きっと無理をし過ぎんだ。私は一緒にいながら何をやってるの……。
さっきから時が経てば、自分を責めてばかりだ。
「でも、大事じゃなくて良かった」
「そうだよな。ヴェルトさんも助けてくれる人がいて、運が良かったよな」
エマの言葉に、トーマスが賛同する。
ヴェルトを助けてくれた人には、一生お礼を言い続けてもまだ足りないくらいだ。
「今日は遅いからもう帰ろう。今日もありがとう、トーマス、エマ。ヴェルトを探してくれたのもありがとう」
「いえ、当然です」
「気にしないでください」
私の問いにトーマスとエマが答える。
その言葉を聞いて、私は思わず頬を緩めた。
「ありがとう。それから、明日の話なんだけど、明日も二人とも手伝ってもらって良い?」
「僕たちは大丈夫ですけど、良いんですか?」
「ミリアさん、ヴェルトさんの近くにいてあげたいんじゃないですか」
「えっ……うん、それは…….。でも、ヴェルトなら、俺のこと見てる暇があるなら、探しに行けって言いそうだし……」
勿論、見てあげていたい。近くにいてあげたい。
でも、時間がないのも事実なんだ。だから、看病よりもヴェルトが今は出来ないことをやってあげるべきなのかもしれない。

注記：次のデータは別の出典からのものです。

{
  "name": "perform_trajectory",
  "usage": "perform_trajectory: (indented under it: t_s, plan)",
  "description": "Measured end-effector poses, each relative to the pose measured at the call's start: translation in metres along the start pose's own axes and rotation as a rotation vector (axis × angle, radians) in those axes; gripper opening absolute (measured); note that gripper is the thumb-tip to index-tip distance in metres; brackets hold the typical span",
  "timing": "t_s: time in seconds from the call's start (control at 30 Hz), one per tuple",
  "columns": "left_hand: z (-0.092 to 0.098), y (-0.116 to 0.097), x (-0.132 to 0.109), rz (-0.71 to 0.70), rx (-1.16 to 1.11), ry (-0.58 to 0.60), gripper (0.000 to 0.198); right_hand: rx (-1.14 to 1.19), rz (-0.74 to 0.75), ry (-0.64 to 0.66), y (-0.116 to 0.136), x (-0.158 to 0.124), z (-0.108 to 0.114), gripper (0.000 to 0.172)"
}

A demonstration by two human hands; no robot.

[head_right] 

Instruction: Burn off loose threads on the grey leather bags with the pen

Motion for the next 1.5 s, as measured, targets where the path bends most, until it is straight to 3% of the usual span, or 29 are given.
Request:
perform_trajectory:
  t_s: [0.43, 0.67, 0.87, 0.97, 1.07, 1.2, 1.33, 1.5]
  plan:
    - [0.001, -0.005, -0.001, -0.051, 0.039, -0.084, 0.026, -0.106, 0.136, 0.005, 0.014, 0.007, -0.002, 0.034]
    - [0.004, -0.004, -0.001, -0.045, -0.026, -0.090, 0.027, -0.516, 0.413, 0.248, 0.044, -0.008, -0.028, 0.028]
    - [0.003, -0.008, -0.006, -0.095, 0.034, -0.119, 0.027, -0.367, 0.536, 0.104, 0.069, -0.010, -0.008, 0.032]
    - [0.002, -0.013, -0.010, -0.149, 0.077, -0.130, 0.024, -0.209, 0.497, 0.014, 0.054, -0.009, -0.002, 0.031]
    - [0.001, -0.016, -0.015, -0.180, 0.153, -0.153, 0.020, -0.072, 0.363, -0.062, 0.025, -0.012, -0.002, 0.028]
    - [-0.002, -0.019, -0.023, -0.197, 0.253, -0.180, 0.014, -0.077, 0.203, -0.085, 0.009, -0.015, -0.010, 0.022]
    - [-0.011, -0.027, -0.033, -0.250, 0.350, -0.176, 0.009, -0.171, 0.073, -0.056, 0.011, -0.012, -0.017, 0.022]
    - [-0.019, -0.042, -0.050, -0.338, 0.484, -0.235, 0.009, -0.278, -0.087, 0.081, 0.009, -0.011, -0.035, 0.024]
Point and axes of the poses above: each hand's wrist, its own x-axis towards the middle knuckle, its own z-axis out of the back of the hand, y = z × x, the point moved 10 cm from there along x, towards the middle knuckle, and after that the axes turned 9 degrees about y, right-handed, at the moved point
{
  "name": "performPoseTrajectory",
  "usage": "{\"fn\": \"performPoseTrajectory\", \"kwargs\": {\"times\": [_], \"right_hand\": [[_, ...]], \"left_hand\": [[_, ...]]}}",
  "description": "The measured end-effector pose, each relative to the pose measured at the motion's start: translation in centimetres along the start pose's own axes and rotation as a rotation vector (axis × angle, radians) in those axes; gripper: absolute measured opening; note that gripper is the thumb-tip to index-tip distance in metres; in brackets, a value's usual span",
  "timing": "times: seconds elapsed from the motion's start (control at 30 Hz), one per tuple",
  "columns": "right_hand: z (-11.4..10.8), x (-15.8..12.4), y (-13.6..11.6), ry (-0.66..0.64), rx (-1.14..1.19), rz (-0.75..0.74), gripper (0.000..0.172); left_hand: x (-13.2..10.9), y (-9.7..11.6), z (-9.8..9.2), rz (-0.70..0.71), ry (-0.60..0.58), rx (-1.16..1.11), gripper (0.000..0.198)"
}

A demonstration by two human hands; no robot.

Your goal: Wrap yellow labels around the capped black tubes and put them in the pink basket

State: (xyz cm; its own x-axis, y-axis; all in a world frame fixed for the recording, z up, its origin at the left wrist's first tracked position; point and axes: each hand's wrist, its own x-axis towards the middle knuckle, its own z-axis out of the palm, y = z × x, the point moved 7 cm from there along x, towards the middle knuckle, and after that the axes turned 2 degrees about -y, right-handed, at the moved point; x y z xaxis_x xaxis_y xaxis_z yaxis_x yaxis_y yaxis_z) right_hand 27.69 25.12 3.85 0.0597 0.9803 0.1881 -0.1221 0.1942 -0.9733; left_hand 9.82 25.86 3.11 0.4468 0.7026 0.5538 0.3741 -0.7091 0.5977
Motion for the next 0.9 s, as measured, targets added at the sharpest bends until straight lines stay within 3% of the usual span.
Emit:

その言葉に、ああと、二人は納得したような声を上げる。
「大丈夫ですよ、私達だけで探しておくので。何て言われようとミリアさんが心配なら、ミリアさんはヴェルトさんのこと見てあげておいてください」
「どうせニ、三日で退院なんですよね? なら、そのぐらいなら大丈夫じゃないんですか」
大丈夫……。そうだよね。うん、大丈夫……だ。
エマもトーマスも疲れている筈なのに、気遣ってか、余裕といった態度を見せる。
「じゃあ、そうしてもらって良い?」
「はい、任せてください」
トーマスが敬礼をしながら答える。
本当に助かるし、
「ありがとう」
二人は笑顔で答えた。
「じゃあ、僕たち帰りますんで。お疲れ様です、ミリアさん」
「それじゃ、ミリアさん。あまり心配し過ぎないでください」
「うん、ありがとう。お疲れ」
そう言って二人に向かって手を振っていた時だった。
猛烈な頭痛が襲ってきた。痛みはすぐに頭部内全体に行き渡る。
またか…………。どうしたんだろう、私は。それに徐々に強くなっていっている。
だけど、二人には心配かけまいと何でもない態度を取る。
だというのに、いや、そんな私の内情など知る筈もないのに、エマが最後に言った。
「ミリアさんも無理しないでくださいよ」
ありがとうとだけ言って、私はゆっくり去った。